Demand for kidney transplants is increasing. In the western world, high blood pressure and type II diabetes are on the rise and are contributing to higher rates of kidney disease. But there are not enough donor organs to meet this growing need. Stem cell based therapies may offer an alternative solution.
About the kidney
The kidneys are towards the back of the body, roughly 10 cm above the hipbones and just below the ribcage. They are the body’s filtering units, maintaining a safe balance of fluid, minerals, salts and other substances in the blood. They produce urine to remove waste and harmful substances from the body. They also produce several hormones: erythropoietin (EPO), which acts on the bone marrow to increase the production of red blood cells; calcitriol (active Vitamin D3), which promotes absorption and use of calcium and phosphate for healthy bones and teeth; and the enzyme renin, which is involved in monitoring and controlling blood pressure.
The key working component of the kidney is the nephron.
The nephron is made up of:
- The glomerulus – a dense network of capillaries that filters the blood
- The Bowman capsule – surrounds the glomerulus, captures the fluid that has been filtered out of the bloodstream and empties it into the tubules
- The tubules – tiny tubes lined with a single layer of specialized cells whose job is mainly to reabsorb water and electrolytes (e.g. sodium, potassium, chloride, and bicarbonate) into the blood before the remaining waste fluid leaves the body as urine.
Kidney diseases usually involve damage to the nephrons and can be acute or chronic. In acute kidney disease there is a sudden drop in kidney function. It is usually caused by loss of large amounts of blood or an accident and is often short lived, though it can occasionally lead to lasting kidney damage. Chronic kidney disease (CKD) is defined as loss of a third or more of kidney function for at least three months. In CKD kidney function worsens over a number of years and the problem often goes undetected for many years because its effects are relatively mild. Some of the symptoms associated with CKD are: headache, fatigue, high blood pressure, itching, fluid retention, shortness of breath.
However, kidney disease can lead to kidney failure (less than 10% kidney function). Once this happens, patients need dialysis or a kidney transplant to stay alive. The risk of developing CKD is increased by old age, diabetes, high blood pressure, obesity and smoking. At least 8% of the European population (40 million individuals) currently has a degree of CKD, putting them at risk of developing kidney failure. This figure is increasing every year and there are not enough organ donors to provide transplants for so many patients. This makes the development of new therapeutic options for treating CKD increasingly important.

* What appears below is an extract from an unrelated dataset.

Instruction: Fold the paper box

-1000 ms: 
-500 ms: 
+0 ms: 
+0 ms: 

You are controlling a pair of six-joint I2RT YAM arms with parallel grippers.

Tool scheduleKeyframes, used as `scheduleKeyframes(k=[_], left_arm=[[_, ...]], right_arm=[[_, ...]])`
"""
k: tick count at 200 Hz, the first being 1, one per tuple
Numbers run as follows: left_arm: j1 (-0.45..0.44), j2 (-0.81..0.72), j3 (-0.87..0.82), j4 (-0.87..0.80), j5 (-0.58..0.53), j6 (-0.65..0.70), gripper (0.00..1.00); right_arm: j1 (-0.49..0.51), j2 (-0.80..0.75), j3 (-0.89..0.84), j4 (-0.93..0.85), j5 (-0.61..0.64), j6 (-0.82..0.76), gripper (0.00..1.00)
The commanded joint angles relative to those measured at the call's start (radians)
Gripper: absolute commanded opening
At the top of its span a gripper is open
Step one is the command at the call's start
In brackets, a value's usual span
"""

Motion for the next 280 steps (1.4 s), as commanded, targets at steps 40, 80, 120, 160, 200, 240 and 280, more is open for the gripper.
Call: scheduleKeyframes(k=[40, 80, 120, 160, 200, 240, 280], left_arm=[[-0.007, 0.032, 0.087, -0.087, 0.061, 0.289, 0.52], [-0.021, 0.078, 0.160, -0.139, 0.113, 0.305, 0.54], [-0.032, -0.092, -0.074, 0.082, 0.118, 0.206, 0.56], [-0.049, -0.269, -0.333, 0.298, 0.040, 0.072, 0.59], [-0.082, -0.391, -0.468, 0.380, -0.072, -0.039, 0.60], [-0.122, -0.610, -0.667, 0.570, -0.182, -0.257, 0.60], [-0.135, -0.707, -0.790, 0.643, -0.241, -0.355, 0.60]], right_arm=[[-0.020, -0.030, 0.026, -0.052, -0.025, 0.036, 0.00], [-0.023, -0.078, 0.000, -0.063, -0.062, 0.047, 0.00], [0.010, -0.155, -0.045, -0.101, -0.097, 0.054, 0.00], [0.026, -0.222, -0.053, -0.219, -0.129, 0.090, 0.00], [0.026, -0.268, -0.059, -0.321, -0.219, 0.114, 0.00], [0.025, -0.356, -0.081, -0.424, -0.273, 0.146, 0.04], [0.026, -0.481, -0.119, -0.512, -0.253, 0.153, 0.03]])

Kidney Failure tends to disproportionately affect patients with other underlying medical conditions such as Polycystic Kidney Disease, polyneuropathy,or Diabetes Mellitus. Doctors believe that sustained uncontrolled high blood sugar (and also high blood pressure) is the main cause of kidney failure for most people. Not all Diabetic patients have to suffer from eventual failure requiring a transplant or require emergency reversal of kidney disease with stem cells. The Kidneys have the function of eliminating excess fluids from the blood through our urine. When kidneys start to fail, this function gets disrupted. More fluids start collecting in the body. Then, swelling begins. Patients often report have swollen eyes as well as swollen legs after some time the entire body might swells up.
When excess fluids and waste can’t be removed from the body naturally, patients begin to lose appetite. They might even begin vomiting frequently as the body struggles with the excess stored waste. As kidney begin to lose functions other symptoms take hold, such as retaining helpful proteins in the blood supply called proteinuria.Proteinuria can be easily discovered with a simple urine test. Kidney disease patients who also have Diabetes can find that their urine turns out to be a little foamy in appearance.
Types of Acute Renal Failure
- Recurrent kidney stones
- “Anaemia” Low blood count from kidney disease
- Kidney induced Lupus
- Haemodialysis Elimination
- Recurrent urinary tract infections
- Renal artery stenosis
- Peritoneal dialysis
- Chronic or long term Dialysis at Hospital
- Interstitial nephritis
- Acute kidney failure – Sudden
- Protein or Blood in the urine
- Kidneys damage due to high blood pressure
- Polycystic kidneys
- Electrolyte imbalance
- Chronic kidney disease (CKD)
Clinical studies have shown that red blood cells have the function of carrying oxygen from the lungs to provide all of the body’s requirements and to provide you the energy you’ll need for your day-to-day activities. Nevertheless, a failing kidney cannot secrete sufficient erythropoietin and lower levels of erythropoietin do not stimulate the bone marrow to be able to produce more red cells which results in anemia.